YEah, it may be that the parameters are off, but also the ps are probably skiddish since it is a new tank.... give them a few days to a week, but I would check your parameters soon.

If you have an extra tank, I would put your ps in there and let your new one cycle... use biospira or some feeder fish to get the cycle going.

good luck


----------



## opufoor (Jan 31, 2004)

That's the problem. I don't have a second tank. So i can't give my rbp's a healty new home. I found out about cycling a bit too late. -->Big mistacke i know!
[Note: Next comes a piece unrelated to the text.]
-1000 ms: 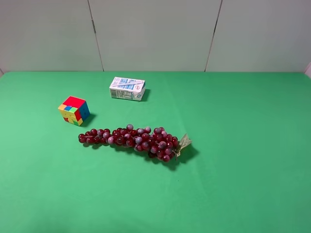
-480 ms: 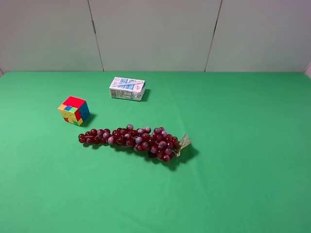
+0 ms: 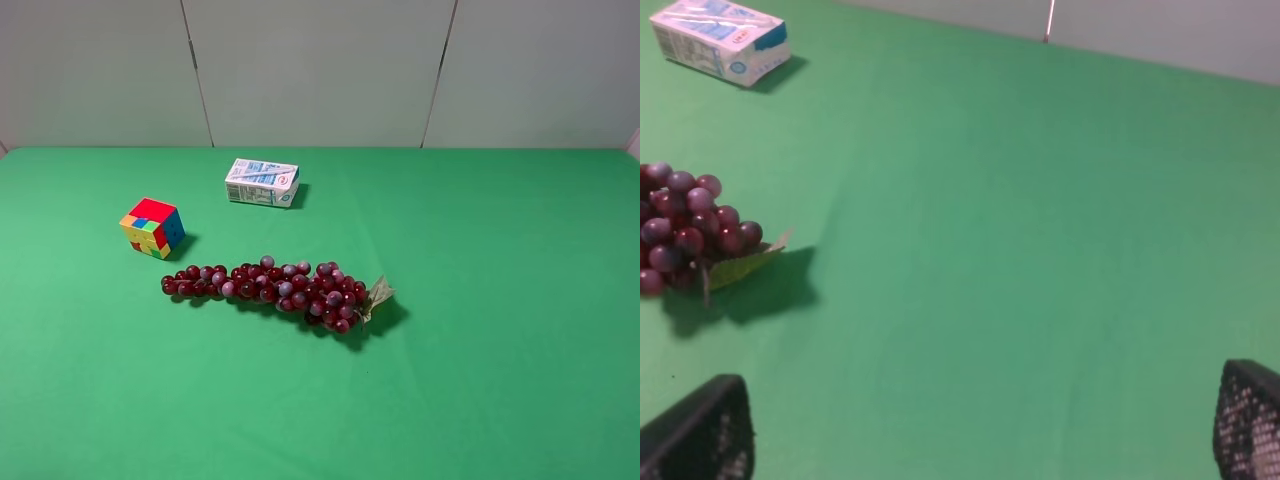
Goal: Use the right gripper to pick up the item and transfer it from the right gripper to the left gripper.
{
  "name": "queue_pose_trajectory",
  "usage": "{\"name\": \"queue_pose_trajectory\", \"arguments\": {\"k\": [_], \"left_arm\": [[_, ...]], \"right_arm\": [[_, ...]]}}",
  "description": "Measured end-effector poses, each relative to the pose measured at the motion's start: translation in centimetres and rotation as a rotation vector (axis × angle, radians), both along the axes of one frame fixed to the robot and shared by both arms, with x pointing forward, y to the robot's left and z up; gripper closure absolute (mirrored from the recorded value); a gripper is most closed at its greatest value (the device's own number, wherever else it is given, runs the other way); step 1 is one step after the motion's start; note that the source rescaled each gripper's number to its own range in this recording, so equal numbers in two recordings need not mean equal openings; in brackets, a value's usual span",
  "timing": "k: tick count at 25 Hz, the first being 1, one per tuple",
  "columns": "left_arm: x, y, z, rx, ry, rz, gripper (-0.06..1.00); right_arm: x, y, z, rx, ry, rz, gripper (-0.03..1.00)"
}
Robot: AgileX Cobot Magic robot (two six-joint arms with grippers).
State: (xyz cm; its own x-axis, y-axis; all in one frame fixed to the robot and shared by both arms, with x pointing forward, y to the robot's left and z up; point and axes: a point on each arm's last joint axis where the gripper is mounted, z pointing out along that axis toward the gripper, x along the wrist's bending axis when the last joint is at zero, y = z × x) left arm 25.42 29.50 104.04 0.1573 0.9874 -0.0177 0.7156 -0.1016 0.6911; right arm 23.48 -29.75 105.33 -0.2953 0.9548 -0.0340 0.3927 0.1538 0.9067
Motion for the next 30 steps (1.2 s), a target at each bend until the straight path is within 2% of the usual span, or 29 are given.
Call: {"name": "queue_pose_trajectory", "arguments": {"k": [4,12,30], "left_arm": [[-0.5,-0.1,0.1,-0.002,-0.042,0.047,-0.06],[-2.6,-0.3,0.1,0.009,-0.202,0.116,-0.06],[-2.7,-0.3,0.1,0.011,-0.207,0.118,-0.06]], "right_arm": [[0.0,0.0,0.0,0.0,0.0,0.0,-0.03],[0.0,0.0,0.0,0.0,0.0,0.0,-0.03],[0.0,0.0,0.0,0.0,0.002,0.001,-0.03]]}}
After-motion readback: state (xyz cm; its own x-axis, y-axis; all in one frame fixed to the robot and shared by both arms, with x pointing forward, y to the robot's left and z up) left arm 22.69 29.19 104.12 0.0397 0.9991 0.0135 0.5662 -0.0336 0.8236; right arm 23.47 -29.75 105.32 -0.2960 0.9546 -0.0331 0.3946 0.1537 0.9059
They are in the tank for two weeks now. The tank is running for 4 weeks with plants, rocks,... but without fish.
I also added some product against chlore but thats it...


----------



## rbP NUT (Dec 2, 2003)

can you get some bio spira? also you must dechlorinate the water before adding it to the tank, click the "information" button in the menu under the logo, please give all sections on setting up a tank carefully, the knowlegde is vital, good luck









here's a link look


----------



## opufoor (Jan 31, 2004)

Meanwhile should i do watter changes or should i leave it like that?


----------



## Judazzz (Jan 13, 2003)

If the tank is still cycling (which means detectable levels of ammonia and nitrItes), do a series of daily small (no more than 10%) water changes, to dilute the amount of ammonia.
Keep doing this until it there's no more ammonia present - because of the water changes, it may take a bit longer than usual before the tank is fully cycled, but your fish will love you for it!
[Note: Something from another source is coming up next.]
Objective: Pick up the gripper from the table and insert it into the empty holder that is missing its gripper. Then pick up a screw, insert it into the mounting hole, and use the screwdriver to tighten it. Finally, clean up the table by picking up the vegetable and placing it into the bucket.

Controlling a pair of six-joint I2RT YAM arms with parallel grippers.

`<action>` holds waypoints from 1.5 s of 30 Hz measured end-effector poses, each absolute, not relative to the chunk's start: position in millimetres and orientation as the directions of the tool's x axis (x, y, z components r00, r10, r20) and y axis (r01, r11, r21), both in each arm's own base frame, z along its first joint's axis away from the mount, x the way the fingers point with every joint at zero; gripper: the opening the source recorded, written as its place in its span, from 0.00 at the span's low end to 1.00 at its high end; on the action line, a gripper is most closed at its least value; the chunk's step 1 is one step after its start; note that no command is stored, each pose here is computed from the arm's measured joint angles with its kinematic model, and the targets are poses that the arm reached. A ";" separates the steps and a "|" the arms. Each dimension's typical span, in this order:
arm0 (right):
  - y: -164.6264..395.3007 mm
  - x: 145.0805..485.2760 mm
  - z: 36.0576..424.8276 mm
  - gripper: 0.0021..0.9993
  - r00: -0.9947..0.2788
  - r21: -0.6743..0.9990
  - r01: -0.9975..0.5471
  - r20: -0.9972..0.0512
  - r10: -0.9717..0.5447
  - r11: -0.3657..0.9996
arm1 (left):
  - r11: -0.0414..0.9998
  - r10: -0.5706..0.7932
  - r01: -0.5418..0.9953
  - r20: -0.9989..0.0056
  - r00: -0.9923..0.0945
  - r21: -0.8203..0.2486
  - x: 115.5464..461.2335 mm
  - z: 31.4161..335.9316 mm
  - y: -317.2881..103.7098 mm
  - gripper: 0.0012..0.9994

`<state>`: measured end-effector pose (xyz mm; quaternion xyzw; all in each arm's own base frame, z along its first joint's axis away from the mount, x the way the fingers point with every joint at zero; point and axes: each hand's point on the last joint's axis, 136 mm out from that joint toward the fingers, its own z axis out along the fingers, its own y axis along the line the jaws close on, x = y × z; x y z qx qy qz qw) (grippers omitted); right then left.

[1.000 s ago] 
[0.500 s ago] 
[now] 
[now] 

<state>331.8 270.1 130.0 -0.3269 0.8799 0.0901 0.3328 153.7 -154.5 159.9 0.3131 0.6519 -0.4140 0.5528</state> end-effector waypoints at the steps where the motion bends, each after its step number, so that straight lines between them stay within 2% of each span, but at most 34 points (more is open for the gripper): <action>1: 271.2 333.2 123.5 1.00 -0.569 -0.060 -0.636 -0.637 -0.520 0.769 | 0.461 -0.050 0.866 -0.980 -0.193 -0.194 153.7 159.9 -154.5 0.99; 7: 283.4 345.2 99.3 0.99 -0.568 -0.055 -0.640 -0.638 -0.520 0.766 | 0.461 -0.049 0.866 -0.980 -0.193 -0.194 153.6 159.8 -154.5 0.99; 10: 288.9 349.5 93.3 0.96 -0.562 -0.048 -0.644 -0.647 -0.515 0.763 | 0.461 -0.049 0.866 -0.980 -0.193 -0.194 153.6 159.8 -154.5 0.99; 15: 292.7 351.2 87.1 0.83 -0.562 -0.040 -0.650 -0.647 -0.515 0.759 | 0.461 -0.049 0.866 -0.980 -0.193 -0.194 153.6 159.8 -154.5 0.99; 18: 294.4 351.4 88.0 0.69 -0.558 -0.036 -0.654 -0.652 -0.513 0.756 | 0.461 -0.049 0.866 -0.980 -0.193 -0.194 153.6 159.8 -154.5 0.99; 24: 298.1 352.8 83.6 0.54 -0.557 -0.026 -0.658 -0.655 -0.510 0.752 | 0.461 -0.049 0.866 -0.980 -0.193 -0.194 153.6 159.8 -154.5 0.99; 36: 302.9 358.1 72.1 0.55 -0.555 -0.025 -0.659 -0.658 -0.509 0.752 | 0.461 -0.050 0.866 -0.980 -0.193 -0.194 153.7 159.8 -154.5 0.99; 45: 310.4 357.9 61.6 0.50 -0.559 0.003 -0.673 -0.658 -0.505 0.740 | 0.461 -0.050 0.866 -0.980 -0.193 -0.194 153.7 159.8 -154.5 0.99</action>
Also, add one tablespoon of predissolved salt to reduce the risk of nitrIte poisoning.


----------



## rbP NUT (Dec 2, 2003)

it depends what you water measures?
ammonia=
nitrIte=

if they are off the scale you should do 10% changes if not let it ride as w/c only prolong the cycle completing


----------



## opufoor (Jan 31, 2004)

nitrite = (going trough the roof!!) 2.6mg/l (on the bow there is marked it can be no higher than 0.8 and at 1.6 it will dammage my fish.)

My PH = about 8.

Ammonia= is this the hardness of the water? can anyone give me the chemical way of whriting? (like nitrite = NO2)
Thank Yoouuuu!!


----------



## CrocKeeper (Dec 26, 2003)

I would look at ways to lower your PH.
Ammonia (NH 3) is the primary waste product produced by the fish. It is not an indicator of water hardness/softness.


----------



## opufoor (Jan 31, 2004)

My friend has a rbp tank for about a year now. Would it help if I take some water from his tank (5 gallon) and put it in my 40 gallon tank? 
I think it will speed up the hole proces. Good idea? Let me know...

Maybe I should buy him new cole (i think thats the name in english) for in his filter and change mine with his? Good idea? Let me know...


----------



## 360 (Dec 3, 2003)

theyre jus getting used to the tank...theyll come around


----------